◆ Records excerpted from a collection
————————

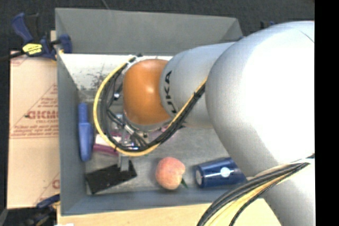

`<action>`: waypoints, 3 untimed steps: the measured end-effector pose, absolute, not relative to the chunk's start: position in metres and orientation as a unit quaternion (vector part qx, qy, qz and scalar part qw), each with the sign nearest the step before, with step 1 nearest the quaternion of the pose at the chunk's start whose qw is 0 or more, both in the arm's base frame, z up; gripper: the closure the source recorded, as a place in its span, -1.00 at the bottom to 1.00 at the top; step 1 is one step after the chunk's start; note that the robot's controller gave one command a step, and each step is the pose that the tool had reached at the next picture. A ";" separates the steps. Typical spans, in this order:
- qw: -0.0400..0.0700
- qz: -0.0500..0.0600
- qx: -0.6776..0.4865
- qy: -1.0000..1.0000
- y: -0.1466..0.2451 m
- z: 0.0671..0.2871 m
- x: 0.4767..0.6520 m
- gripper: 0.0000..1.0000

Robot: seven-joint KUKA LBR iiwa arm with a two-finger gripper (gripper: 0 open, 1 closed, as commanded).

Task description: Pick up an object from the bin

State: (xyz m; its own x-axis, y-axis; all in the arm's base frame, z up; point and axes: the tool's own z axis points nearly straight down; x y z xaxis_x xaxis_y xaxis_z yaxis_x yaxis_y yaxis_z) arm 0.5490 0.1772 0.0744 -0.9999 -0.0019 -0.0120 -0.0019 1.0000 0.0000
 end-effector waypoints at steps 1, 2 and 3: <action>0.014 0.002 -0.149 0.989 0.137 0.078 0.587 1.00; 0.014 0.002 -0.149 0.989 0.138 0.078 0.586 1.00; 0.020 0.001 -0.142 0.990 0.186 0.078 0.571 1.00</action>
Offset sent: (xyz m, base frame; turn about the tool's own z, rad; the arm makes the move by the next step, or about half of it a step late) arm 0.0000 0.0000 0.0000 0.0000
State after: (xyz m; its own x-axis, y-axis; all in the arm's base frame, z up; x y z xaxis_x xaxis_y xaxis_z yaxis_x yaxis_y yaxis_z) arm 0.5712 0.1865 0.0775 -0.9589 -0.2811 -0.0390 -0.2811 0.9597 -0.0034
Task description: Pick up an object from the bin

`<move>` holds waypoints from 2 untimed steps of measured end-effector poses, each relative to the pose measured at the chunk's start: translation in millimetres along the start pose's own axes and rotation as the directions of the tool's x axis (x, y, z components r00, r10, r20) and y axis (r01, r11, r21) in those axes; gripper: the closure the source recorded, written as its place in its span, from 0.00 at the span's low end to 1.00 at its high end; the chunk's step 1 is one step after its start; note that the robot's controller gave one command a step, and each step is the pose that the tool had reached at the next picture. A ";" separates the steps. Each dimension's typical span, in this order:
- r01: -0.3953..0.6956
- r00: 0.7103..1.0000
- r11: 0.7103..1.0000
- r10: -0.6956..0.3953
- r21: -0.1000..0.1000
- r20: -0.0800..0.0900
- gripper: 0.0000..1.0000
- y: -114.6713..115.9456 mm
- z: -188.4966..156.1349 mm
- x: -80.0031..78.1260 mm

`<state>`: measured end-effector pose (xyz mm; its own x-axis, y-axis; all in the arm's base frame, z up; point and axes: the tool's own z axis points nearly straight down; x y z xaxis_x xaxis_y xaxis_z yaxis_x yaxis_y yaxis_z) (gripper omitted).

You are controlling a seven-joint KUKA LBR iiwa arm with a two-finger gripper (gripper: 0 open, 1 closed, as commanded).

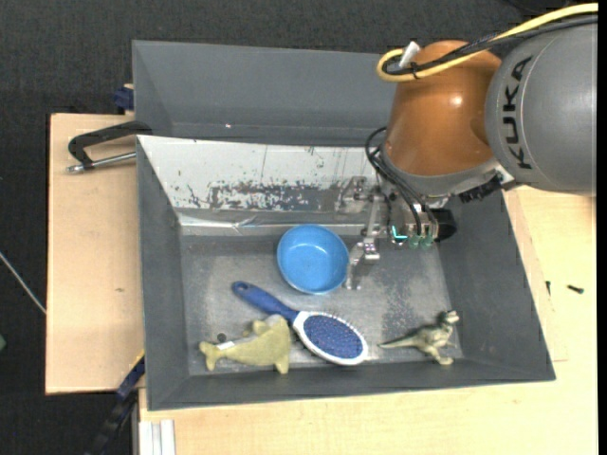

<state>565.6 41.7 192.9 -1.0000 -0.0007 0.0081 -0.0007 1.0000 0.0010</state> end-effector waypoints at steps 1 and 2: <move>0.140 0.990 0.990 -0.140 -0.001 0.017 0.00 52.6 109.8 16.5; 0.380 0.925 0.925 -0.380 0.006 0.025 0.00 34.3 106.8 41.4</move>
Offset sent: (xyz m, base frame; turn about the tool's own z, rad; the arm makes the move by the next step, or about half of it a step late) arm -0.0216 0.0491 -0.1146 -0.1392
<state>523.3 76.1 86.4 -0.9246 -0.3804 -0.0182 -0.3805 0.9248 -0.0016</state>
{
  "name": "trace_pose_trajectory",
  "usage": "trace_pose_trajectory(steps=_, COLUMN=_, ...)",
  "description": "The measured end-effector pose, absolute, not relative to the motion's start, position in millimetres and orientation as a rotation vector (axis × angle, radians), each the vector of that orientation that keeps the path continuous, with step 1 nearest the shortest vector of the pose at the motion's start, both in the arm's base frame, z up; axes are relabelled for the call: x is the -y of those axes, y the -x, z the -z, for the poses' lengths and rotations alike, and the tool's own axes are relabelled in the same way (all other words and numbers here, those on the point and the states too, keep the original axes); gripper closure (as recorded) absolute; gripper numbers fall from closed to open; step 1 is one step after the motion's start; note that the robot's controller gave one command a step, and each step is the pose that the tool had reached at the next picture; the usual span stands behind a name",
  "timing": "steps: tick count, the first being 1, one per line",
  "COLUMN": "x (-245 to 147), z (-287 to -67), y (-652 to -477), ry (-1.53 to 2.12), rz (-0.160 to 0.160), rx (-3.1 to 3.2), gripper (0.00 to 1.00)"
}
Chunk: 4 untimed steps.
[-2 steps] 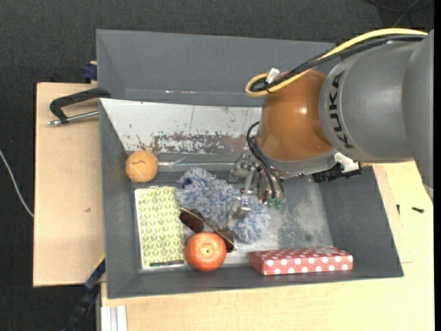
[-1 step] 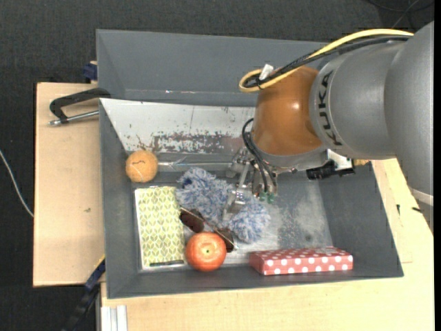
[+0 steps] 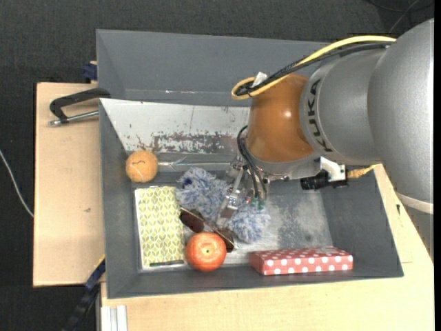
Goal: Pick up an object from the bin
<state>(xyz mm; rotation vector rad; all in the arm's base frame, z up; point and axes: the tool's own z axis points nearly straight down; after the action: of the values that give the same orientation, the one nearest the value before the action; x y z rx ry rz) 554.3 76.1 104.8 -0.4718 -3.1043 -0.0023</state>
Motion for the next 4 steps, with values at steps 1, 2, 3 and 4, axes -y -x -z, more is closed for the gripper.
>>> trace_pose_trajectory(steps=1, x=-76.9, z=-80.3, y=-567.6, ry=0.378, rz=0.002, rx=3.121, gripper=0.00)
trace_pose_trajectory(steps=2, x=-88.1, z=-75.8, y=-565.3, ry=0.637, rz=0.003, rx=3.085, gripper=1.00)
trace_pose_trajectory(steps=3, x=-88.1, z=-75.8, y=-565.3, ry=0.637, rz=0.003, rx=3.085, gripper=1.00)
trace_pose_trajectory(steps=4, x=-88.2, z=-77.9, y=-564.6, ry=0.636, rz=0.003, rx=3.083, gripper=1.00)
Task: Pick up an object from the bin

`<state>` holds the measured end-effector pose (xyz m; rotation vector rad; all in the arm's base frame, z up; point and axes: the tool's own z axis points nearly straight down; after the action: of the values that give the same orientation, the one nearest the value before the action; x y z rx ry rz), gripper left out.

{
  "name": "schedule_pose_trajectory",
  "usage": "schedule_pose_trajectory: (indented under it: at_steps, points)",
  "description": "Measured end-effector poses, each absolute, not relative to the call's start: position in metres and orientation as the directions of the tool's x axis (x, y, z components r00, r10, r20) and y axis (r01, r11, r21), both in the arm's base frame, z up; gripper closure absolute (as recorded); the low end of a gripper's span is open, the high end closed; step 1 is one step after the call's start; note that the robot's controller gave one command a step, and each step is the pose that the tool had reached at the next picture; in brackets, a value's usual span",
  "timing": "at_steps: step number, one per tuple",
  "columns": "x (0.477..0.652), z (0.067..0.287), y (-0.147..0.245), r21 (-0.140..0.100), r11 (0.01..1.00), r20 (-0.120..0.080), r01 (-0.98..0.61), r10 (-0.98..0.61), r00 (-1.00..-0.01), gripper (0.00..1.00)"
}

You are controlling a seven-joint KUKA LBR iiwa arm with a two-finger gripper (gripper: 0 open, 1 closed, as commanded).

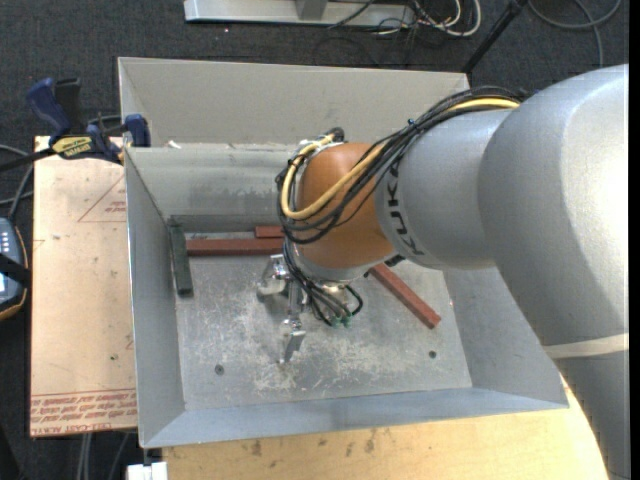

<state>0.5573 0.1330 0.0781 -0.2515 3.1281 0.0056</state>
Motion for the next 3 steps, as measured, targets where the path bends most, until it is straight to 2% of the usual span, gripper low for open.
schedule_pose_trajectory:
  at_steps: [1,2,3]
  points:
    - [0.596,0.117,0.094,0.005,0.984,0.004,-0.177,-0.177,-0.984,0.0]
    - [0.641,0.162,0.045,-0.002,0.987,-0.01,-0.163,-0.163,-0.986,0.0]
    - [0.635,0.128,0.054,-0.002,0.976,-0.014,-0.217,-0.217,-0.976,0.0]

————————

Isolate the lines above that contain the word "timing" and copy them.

◆ Answer space
  "timing": "steps: tick count, the first being 1, one per line",
  "timing": "at_steps: step number, one per tuple",

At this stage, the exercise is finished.